- Problem details
Could you reproduce, word for word, everything below from the line containing "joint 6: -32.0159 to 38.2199" down to the line containing "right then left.", with both of those lines included and no others?

- Available data

—————

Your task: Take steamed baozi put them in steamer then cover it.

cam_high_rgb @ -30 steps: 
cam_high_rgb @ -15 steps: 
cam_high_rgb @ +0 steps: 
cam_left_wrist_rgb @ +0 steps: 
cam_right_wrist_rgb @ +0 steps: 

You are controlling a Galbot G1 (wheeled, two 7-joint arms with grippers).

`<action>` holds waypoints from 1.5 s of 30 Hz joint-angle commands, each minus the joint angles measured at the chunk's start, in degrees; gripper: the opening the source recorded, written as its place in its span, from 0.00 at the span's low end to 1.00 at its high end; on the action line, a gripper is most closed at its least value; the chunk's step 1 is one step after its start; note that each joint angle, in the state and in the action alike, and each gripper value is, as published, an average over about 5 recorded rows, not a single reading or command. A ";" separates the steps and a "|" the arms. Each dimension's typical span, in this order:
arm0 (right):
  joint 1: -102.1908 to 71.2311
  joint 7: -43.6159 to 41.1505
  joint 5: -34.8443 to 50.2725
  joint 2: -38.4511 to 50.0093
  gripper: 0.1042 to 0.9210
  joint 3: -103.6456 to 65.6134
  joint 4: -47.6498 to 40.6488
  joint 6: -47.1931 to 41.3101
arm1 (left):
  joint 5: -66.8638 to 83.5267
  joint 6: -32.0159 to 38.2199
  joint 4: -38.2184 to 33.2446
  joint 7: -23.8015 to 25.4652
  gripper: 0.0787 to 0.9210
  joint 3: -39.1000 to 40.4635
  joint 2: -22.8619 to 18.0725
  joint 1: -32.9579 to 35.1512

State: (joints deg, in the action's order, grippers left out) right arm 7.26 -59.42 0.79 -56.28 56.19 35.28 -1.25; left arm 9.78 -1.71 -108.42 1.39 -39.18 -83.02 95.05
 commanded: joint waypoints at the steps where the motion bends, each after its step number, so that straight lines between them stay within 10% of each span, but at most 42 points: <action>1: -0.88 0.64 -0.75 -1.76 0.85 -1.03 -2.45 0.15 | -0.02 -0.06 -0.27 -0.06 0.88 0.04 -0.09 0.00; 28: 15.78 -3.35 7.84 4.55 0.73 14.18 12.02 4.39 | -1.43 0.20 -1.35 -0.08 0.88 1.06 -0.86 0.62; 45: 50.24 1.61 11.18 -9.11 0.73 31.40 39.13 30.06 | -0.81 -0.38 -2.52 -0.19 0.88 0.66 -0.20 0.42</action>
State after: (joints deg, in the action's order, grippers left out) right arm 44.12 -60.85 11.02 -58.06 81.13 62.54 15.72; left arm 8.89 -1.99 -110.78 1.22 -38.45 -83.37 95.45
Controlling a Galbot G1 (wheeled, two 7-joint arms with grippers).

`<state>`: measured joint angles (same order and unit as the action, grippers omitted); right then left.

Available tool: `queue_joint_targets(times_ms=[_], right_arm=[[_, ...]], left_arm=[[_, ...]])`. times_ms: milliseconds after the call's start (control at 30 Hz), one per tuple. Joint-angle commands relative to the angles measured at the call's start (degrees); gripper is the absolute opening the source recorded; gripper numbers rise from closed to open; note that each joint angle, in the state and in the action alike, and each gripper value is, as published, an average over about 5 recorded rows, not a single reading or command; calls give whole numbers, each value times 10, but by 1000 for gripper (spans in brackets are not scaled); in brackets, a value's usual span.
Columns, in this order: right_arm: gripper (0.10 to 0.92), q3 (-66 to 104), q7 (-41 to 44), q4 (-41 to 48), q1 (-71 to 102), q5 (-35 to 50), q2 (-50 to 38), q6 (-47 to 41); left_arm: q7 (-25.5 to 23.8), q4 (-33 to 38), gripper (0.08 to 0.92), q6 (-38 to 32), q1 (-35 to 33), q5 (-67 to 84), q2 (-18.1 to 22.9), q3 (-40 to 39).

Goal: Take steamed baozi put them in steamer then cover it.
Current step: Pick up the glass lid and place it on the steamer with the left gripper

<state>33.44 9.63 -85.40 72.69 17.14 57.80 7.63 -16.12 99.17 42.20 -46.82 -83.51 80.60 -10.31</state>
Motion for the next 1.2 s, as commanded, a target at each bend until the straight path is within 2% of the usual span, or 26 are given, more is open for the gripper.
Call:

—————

- Result
  joint 6: -32.0159 to 38.2199
  joint 4: -38.2184 to 33.2446
  joint 7: -23.8015 to 25.4652
  gripper: 0.0787 to 0.9210
  joint 3: -39.1000 to 40.4635
  joint 2: -22.8619 to 18.0725
  joint 1: -32.9579 to 35.1512

State: (joints deg, in the action's order, grippers left out) right arm 7.26 -59.42 0.79 -56.28 56.19 35.28 -1.25; left arm 9.78 -1.71 -108.42 1.39 -39.18 -83.02 95.05
 commanded: joint waypoints at the steps where the motion bends, each after its step number, so that straight lines between them stay within 10% of each span, but at most 42 points: <action>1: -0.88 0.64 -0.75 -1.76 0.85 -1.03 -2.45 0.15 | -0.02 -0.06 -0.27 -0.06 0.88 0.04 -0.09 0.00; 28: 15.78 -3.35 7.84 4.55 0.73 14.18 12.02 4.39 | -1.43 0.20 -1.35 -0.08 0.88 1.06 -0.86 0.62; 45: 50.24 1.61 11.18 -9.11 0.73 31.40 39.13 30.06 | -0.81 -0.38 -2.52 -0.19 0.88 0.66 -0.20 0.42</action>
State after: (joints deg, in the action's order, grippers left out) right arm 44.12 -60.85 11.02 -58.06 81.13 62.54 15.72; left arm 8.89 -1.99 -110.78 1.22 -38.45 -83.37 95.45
Controlling a Galbot G1 (wheeled, two 7-joint arms with grippers).

`<state>`: measured joint angles (same order and unit as the action, grippers omitted); right then left.

This response is complete, and nothing else is pending.